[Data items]
────────────────────

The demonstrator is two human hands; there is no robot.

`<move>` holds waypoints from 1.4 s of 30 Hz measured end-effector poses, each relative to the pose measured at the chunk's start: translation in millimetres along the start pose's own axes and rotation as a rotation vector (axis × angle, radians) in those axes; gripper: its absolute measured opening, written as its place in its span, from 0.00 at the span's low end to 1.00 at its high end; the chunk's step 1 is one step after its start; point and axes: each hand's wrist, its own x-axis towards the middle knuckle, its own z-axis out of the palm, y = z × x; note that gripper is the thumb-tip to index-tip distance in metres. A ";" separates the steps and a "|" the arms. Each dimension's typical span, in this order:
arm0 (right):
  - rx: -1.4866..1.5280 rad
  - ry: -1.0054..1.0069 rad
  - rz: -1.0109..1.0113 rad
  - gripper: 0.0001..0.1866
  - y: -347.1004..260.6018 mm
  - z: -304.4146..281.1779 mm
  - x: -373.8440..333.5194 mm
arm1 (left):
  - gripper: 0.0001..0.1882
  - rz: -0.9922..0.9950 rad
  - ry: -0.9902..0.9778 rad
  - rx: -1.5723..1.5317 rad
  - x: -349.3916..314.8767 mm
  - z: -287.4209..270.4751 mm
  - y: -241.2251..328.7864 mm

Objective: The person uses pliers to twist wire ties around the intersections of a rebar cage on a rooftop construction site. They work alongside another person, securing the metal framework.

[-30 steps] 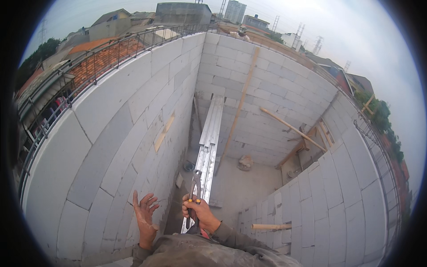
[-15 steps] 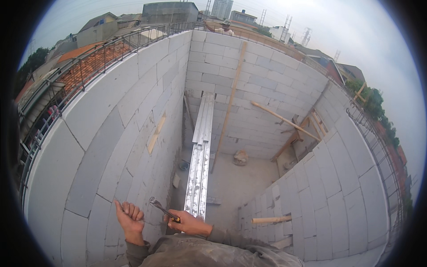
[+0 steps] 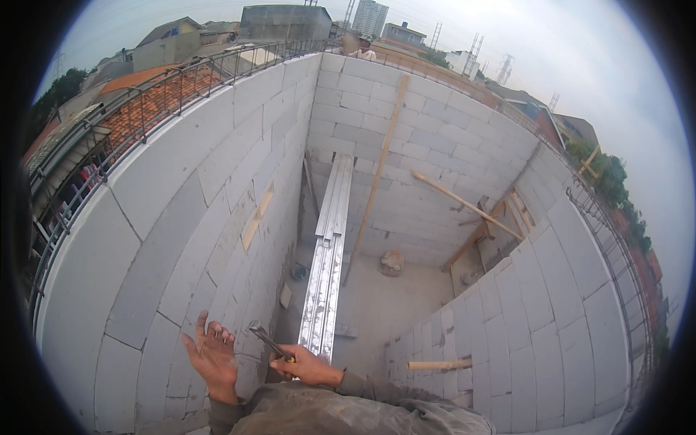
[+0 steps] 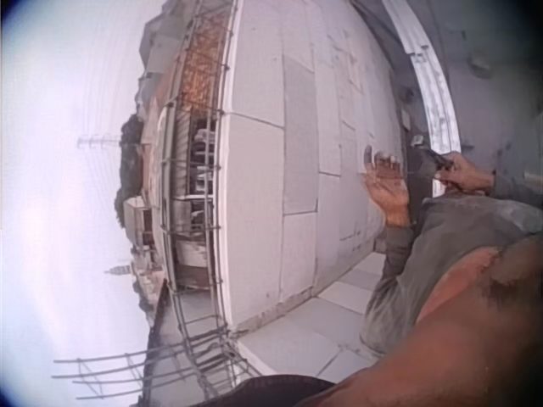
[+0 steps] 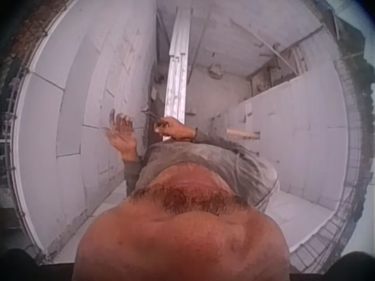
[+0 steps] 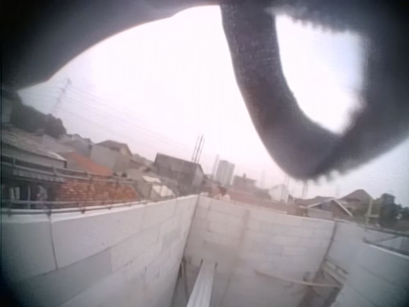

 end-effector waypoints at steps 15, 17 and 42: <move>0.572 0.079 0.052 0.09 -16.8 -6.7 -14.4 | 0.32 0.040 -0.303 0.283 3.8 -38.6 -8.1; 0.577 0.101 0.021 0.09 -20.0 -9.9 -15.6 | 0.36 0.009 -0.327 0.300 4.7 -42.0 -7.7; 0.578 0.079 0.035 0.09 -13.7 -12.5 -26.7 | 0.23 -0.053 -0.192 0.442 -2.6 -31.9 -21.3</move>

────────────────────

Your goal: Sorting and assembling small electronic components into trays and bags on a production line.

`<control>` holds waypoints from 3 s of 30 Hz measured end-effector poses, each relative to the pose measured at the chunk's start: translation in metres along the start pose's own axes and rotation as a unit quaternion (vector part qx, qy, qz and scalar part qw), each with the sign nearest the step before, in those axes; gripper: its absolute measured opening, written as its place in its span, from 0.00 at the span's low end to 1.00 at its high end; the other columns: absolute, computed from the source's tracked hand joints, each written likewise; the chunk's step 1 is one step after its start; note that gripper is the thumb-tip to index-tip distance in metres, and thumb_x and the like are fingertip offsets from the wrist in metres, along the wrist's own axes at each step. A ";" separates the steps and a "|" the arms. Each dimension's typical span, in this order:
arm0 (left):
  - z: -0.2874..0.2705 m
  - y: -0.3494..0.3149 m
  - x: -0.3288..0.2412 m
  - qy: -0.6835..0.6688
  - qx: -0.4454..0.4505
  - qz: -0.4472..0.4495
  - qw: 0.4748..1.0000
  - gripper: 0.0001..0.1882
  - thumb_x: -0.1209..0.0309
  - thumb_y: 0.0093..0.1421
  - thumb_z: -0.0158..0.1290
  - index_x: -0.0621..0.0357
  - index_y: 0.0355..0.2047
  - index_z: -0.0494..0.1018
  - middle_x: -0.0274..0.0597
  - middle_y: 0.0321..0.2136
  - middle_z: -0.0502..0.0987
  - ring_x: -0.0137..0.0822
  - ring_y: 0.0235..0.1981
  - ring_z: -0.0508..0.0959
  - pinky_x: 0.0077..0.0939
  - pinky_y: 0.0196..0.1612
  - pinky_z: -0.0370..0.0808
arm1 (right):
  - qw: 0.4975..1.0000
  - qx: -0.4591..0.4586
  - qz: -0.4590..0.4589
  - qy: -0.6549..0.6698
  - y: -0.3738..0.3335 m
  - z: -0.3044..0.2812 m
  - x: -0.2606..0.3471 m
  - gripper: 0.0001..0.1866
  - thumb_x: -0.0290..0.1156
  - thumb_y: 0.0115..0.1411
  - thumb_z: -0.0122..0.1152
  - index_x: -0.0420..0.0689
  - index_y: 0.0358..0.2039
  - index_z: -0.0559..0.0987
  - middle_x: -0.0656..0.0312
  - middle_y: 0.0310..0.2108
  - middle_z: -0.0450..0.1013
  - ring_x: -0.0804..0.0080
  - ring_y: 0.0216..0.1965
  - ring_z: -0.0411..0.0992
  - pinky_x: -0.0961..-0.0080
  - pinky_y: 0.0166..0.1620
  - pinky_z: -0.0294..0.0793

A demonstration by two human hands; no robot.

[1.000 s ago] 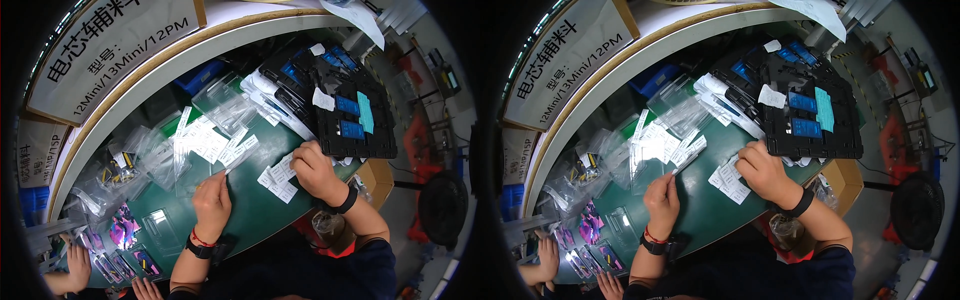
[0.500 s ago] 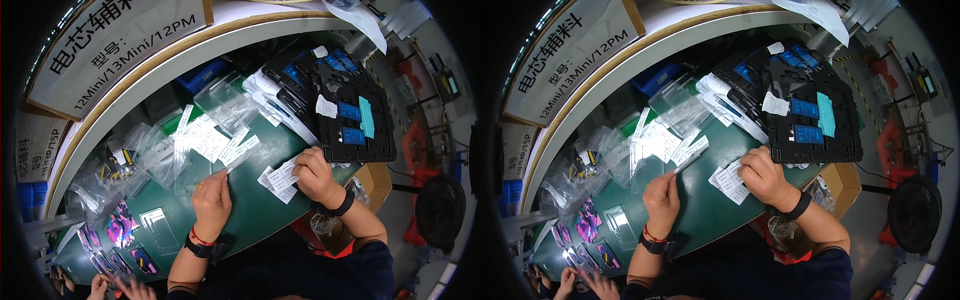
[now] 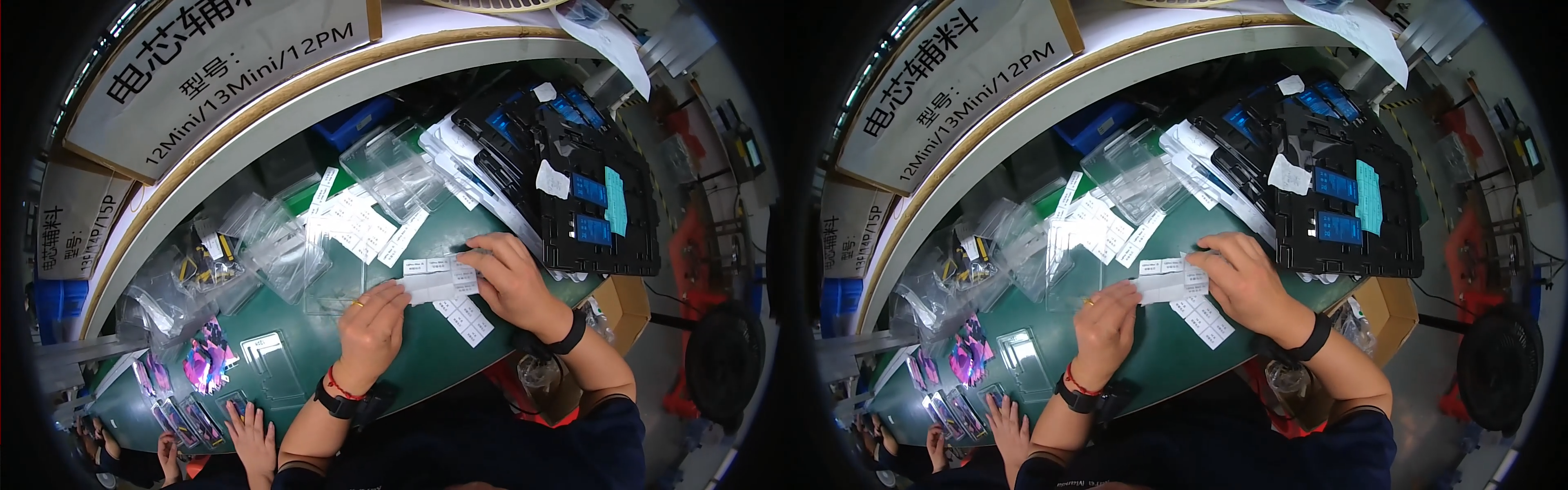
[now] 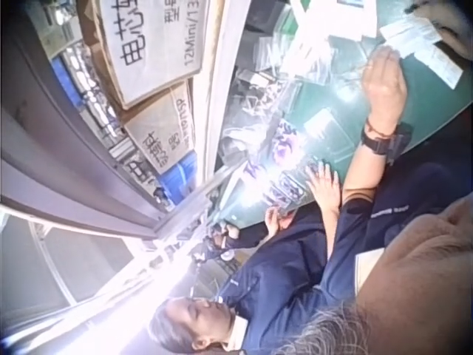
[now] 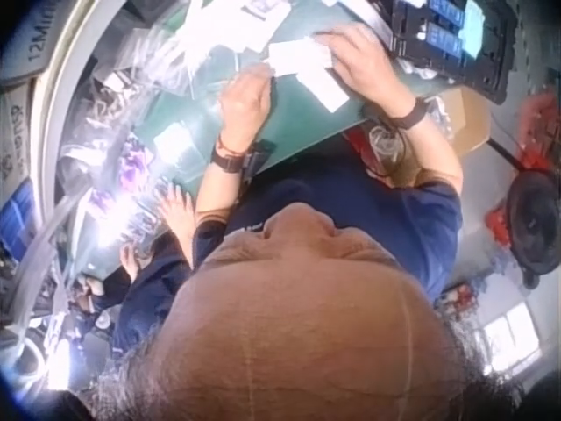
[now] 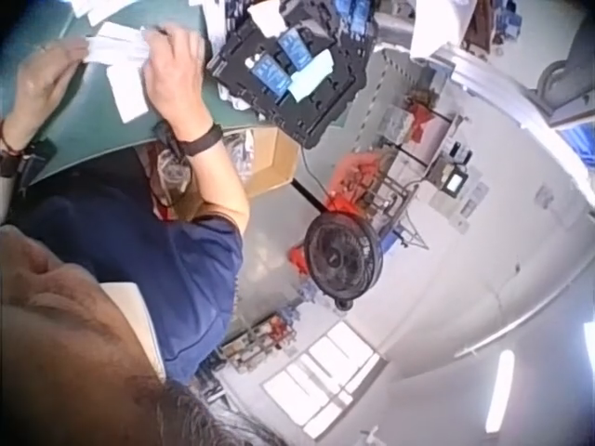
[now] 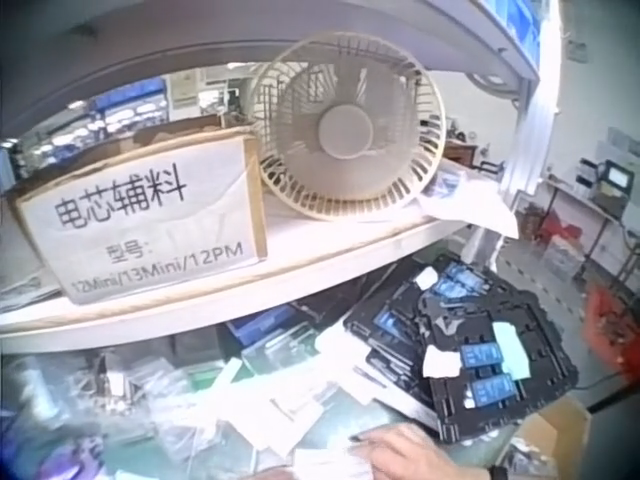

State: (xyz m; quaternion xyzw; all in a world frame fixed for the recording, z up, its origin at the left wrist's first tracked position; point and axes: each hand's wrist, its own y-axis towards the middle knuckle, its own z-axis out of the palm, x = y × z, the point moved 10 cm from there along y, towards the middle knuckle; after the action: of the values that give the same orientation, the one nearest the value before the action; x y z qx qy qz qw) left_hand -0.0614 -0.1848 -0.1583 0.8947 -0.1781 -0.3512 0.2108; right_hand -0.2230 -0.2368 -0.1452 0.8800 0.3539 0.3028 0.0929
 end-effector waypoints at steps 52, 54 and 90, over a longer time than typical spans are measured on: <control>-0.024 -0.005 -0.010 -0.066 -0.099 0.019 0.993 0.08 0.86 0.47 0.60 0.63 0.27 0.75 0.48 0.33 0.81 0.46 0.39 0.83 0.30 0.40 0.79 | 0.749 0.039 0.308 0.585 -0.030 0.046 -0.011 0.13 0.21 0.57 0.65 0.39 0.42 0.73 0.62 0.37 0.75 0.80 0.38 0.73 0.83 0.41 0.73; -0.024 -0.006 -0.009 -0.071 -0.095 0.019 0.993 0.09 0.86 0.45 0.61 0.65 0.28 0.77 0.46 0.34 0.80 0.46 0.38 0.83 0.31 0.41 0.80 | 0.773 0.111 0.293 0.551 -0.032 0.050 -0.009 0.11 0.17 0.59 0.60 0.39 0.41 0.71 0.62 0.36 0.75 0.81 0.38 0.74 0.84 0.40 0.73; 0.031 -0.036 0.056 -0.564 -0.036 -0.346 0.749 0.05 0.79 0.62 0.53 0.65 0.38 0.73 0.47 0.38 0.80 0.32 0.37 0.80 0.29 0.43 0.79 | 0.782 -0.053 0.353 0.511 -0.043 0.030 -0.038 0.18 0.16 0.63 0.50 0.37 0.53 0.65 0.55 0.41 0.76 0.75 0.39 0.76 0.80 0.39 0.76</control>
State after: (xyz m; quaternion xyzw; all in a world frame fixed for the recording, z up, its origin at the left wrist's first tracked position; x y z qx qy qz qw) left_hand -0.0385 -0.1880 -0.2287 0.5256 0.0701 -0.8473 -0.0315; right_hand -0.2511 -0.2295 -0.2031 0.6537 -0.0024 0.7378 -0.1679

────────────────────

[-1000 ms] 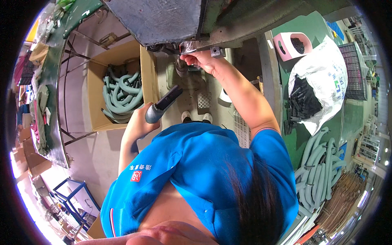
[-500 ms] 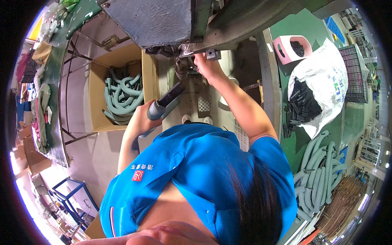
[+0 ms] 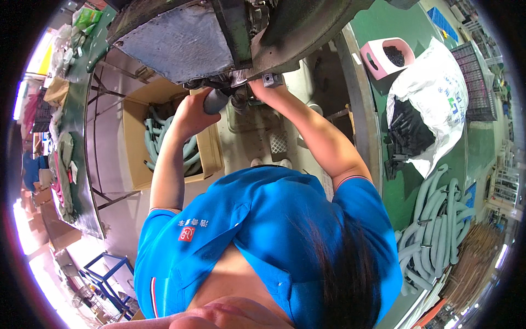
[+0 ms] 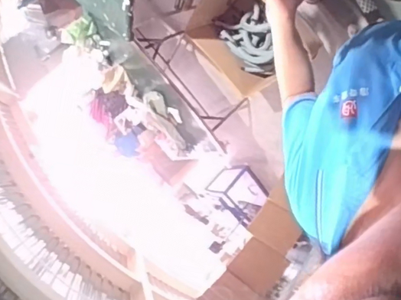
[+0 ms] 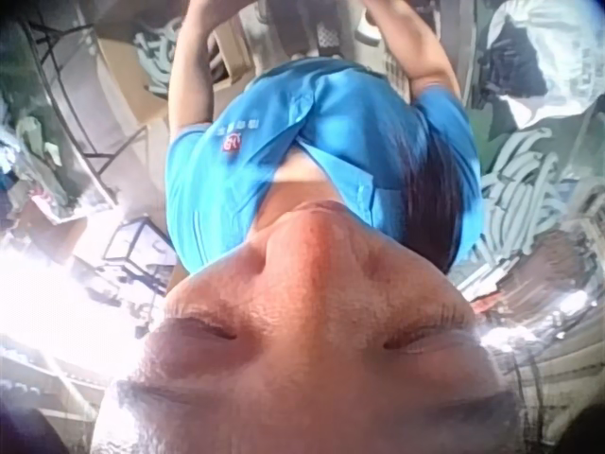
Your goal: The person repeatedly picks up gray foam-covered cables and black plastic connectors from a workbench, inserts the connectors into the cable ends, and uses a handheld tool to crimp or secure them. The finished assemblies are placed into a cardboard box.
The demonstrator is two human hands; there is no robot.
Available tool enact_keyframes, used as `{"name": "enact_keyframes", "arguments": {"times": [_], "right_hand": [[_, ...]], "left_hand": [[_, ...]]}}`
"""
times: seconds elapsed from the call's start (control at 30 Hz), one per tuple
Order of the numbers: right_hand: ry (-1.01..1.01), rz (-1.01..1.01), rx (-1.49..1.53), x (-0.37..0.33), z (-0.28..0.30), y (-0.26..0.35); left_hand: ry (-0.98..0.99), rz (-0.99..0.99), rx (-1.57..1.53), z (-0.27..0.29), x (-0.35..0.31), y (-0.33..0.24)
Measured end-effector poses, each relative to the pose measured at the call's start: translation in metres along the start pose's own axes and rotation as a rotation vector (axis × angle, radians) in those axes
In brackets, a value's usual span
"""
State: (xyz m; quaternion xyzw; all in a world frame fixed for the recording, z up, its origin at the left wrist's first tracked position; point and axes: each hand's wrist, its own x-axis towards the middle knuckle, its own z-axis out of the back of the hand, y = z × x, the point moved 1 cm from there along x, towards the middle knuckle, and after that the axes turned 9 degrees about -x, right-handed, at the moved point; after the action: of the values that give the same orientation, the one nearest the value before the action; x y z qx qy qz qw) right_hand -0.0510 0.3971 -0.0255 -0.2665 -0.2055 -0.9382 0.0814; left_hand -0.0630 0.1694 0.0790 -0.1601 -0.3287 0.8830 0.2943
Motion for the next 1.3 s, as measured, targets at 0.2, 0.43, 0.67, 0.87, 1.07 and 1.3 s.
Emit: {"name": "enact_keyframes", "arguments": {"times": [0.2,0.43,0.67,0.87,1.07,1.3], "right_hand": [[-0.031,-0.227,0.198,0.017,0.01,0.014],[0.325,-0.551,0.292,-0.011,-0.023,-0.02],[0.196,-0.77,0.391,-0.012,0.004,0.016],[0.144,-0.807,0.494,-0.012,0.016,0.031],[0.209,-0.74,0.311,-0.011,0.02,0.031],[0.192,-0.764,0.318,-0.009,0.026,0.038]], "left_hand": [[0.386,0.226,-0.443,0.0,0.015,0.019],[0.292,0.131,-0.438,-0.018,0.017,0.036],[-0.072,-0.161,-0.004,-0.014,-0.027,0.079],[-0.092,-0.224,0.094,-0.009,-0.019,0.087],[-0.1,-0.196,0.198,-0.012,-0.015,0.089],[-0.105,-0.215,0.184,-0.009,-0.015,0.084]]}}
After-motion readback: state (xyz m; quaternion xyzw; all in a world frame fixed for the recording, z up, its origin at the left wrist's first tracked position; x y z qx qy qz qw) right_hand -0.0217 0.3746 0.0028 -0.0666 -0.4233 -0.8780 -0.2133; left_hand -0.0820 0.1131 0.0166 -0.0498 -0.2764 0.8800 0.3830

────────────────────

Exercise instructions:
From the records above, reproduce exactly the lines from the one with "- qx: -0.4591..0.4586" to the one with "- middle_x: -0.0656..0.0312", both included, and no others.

Task response:
  - qx: -0.4591..0.4586
  - qz: -0.4590..0.4589
  - qy: -0.6549..0.6698
  - y: -0.3738..0.3335 m
  - z: -0.3044..0.2812 m
  - x: -0.2606..0.3471 m
  - gripper: 0.0001..0.1866
  - thumb_x: -0.0290..0.1156
  - thumb_y: 0.0115..0.1411
  - thumb_z: -0.0122..0.1152
  - index_x: -0.0420..0.0689
  - index_y: 0.0358..0.2039
  - index_z: -0.0559..0.0987
  - middle_x: -0.0656..0.0312

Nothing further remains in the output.